Дальнейший процесс следствия заключался в следующем: следователь вел допрос и вместо протокола составлял заметки. После нескольких таких допросов следователем составлялся черновик протокола, который шел на корректировку начальнику соответствующего отдела, а от него еще неподписанным — на просмотр бывшему народному комиссару Ежову, и в редких случаях — мне.
Ежов просматривал протокол, вносил изменения, дополнения. В большинстве арестованные не соглашались с редакцией протокола и заявляли, что они на следствии этого не говорили, и отказывались от подписи.
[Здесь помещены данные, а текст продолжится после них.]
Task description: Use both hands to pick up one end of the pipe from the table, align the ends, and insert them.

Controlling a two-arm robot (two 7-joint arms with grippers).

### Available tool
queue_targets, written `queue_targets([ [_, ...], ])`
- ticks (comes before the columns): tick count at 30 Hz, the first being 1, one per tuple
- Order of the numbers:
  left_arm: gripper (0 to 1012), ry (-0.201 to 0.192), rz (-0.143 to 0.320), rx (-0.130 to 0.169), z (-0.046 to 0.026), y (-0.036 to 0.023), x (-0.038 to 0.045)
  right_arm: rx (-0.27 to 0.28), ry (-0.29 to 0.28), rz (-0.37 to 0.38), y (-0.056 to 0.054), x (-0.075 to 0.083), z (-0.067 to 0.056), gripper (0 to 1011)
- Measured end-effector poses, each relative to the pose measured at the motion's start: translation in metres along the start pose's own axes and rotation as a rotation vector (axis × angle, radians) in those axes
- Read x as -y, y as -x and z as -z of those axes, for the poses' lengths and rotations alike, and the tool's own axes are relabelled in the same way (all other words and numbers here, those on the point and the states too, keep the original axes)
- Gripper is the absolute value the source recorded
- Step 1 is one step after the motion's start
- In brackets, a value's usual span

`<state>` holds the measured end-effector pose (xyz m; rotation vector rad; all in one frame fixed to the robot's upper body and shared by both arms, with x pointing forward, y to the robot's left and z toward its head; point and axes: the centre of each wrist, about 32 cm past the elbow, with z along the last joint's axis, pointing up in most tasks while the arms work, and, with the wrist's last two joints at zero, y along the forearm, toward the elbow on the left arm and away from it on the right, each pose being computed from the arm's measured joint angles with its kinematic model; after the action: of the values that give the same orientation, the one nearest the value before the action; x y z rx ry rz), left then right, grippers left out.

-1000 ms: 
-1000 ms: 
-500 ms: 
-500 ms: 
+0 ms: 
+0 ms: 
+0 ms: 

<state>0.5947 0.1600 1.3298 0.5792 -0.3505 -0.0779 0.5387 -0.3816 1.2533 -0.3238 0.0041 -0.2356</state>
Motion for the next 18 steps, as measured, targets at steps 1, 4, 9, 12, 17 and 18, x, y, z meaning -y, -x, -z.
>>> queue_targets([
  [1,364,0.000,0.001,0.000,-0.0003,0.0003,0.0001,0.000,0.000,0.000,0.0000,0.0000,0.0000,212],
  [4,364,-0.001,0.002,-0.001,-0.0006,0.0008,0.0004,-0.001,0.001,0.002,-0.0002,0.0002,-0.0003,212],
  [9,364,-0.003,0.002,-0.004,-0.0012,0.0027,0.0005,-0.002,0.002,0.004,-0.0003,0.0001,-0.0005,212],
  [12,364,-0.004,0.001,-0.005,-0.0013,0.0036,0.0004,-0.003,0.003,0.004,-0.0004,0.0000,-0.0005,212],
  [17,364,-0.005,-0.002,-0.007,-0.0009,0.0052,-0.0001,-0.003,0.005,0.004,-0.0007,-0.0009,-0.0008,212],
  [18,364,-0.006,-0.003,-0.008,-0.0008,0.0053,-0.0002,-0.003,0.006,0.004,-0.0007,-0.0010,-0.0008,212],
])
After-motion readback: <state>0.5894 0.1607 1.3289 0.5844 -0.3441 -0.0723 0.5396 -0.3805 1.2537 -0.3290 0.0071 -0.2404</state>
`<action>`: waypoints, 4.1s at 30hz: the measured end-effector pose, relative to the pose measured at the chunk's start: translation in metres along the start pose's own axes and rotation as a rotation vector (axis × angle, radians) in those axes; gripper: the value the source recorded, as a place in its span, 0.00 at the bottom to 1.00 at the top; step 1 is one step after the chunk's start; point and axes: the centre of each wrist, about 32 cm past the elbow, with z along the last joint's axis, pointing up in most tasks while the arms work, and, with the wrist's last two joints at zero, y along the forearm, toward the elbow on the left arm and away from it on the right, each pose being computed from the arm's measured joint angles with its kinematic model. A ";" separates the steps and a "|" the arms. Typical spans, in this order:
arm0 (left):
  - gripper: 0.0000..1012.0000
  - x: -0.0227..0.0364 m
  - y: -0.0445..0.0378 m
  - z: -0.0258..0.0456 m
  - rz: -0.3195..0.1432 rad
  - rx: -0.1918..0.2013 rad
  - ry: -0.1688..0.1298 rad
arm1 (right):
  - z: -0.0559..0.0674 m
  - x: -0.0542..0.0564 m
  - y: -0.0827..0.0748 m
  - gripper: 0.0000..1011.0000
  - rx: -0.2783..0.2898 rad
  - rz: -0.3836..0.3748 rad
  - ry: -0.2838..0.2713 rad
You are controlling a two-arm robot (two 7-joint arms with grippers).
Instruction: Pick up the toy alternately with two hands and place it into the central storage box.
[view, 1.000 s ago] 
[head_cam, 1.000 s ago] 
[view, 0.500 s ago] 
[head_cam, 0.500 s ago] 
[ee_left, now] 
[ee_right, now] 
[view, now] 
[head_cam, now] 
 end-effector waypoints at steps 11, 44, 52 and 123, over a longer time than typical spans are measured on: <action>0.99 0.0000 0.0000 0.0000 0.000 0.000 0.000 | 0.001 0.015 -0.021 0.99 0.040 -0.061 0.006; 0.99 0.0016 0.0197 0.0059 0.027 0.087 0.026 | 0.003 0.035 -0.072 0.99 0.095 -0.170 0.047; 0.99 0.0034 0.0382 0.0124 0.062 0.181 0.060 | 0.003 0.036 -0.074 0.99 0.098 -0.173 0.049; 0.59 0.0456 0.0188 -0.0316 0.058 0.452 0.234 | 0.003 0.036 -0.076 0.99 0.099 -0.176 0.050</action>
Тогда следователи напоминали арестованному о “колольщиках”, и подследственный подписывал протокол. “Корректировку” и “редактирование” протоколов в большинстве случаев Ежов производил не видя в глаза арестованных, а если и видел, то при мимолетных обходах камер или следственных кабинетов...
По-моему, скажу правду, если, обобщая, заявляю, что очень часто показания давали следователи, а не подследственные.
Знало ли об этом руководство наркомата, т. е. я и Ежов? — Знали.
Как реагировали? Честно — никак, а Ежов даже это поощрял. Никто не разбирался — к кому применяется физическое воздействие. А так как большинство из лиц, пользующихся этим методом, были врагами-заговорщиками, то ясно, шли оговоры, брались ложные показания и арестовывались и расстреливались оклеветанные врагами из числа арестованных и врагами-следователями невинные люди...»[84]
Фриновскому уже нечего было скрывать, и он дал вполне объективные характеристики своим подчиненным, раскрыл весь процесс прохождения подследственного от его ареста до приговора суда, решения «тройки» и выстрела в затылок в чекистском расстрельном подвале.
Нужно добавить, что Фриновский подписал директиву НКВД № 434 от 8 августа 1937 года, которая запрещала сообщать эти приговоры и решения расстреливаемым — многие умирали, даже не узнав, за что их вообще арестовали.
Самого Фриновского его подчиненные относили к «колольщикам» не из последних. Начальник ГУГБ НКВД любил выезжать из Москвы с бригадами работников центрального аппарата для «наведения порядка» на местах. В июле 1938 года он отправился на Дальний Восток.
В Иркутстке при посещение местного УНКВД спросил у местного следователя Кочергинского, почему арестованный заведующий транспортным отделом обкома партии не дает показаний. Кочергинский ответил, что принимает для этого все законные меры.
Покрыв молодого следователя матом, Фриновский приказал привести арестованного, собственноручно избил его в присутствии Кочергинского, получил признательные показания и удовлетворенно заявил: «Вот так в Москве допрашивают»[85].
Фриновский никак не предполагал тогда, что ему самому очень скоро придется испытать на себе утвержденную им методику чекистской следственной работы[86].
Единожды предавшийВ сентябре 1938 года Фриновского неожиданно назначили... наркомом Военно-Морского флота СССР. Его верный соратник Бессонов занял пост помощника начальника штаба Балтийского флота.
О тех странных назначениях адмирал флота Николай Григорьевич Кузнецов позднее напишет: «Совершенно непонятно было, почему выдвинули именно его (Фриновского) на пост наркома, в момент развернутого строительства большого флота».
Ответ очевиден: для быстрого и эффективного проведения массовых арестов среди моряков. Выявление «врагов народа» на флоте, по мнению Сталина, значительно отставало от чистки в армии. Положение следовало исправить.